Les zenistes ont trop souvent oublié le sens du second degré. Voire de l'humour en général et en tout cas de l'auto-ironie qui reste, pour moi, un élément essentiel de la Voie. Toute la littérature des kôans est remplie de démonstrations d'un humour parfois très corrosif, et je comprends que certains se perdent en conjectures sur la signification profonde de ces histoires, s'ils insistent tant à les prendre au premier degré.
Bref, j'ai commencé cette réflexion en me rappelant l'air outragé d'une "zéniste" à qui je disais que j'étais un maître zen, puisque j'avais reçu la transmission, mais sur le ton de la dérision, parce que je trouvais la chose assez exagérée. Elle, n'a rien trouvé de mieux que de me balancer une insulte qui en était aussi une à mon maître. J'ai trouvé ça dommage.

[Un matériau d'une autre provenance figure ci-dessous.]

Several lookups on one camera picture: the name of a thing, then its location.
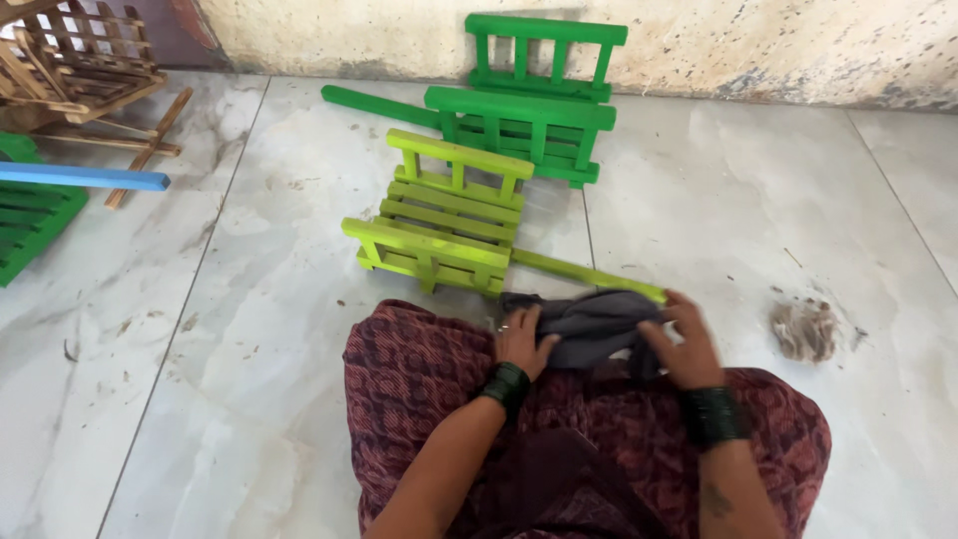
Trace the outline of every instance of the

Et puis, je me suis rappelé une anecdote rapportée par une connaissance, qui avait passé quelques années au dôjô de Nishijima rôshi, à Moto-Yawata, en banlieue de Tôkyô. Une japonaise habitant au dôjô lui avait prêté son vélo, mais comme elle en avait perdu la clef, il fallait scier le cadenas pour pouvoir l'utiliser. Sur les entrefaites, Nishijima sort, les voit, et leur demande ce qu'ils font. Hervé lui répond en rigolant qu'ils sont en train de voler le vélo. Plaisanterie qui échappe totalement à Nishijima qui se met à les gronder en disant que cela va à l'encontre du précepte etc., etc.

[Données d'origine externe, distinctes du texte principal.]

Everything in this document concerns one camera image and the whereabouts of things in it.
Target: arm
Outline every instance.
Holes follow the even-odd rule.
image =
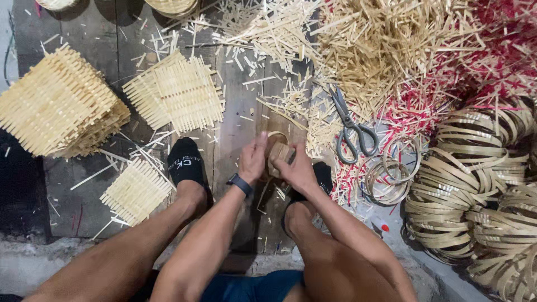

Les Japonais ne connaissent pas le second degré. C'est aussi simple que ça. Il s'agit d'un truc culturel, et souvent, j'ai eu l'impression que les personnes qui se mettent au zen, inconsciemment, en arrivent à prendre eux aussi cette mentalité. Est-ce par imitation du Japon? Par "esprit de samouraï"? On pourrait sans doute étudier le sujet, mais il n'en reste pas moins que ce phénomène est trop courant, et je crois, préjudiciable à une saine évolution des personnes, parce qu'elle interdit l'auto-ironie, qui est sans doute, de toutes, l'arme la plus puissante pour lutter contre les prétentions de l'ego, cette perception erronée qui place "je" à une place isolée par rapport à "tu" et à "il/elle".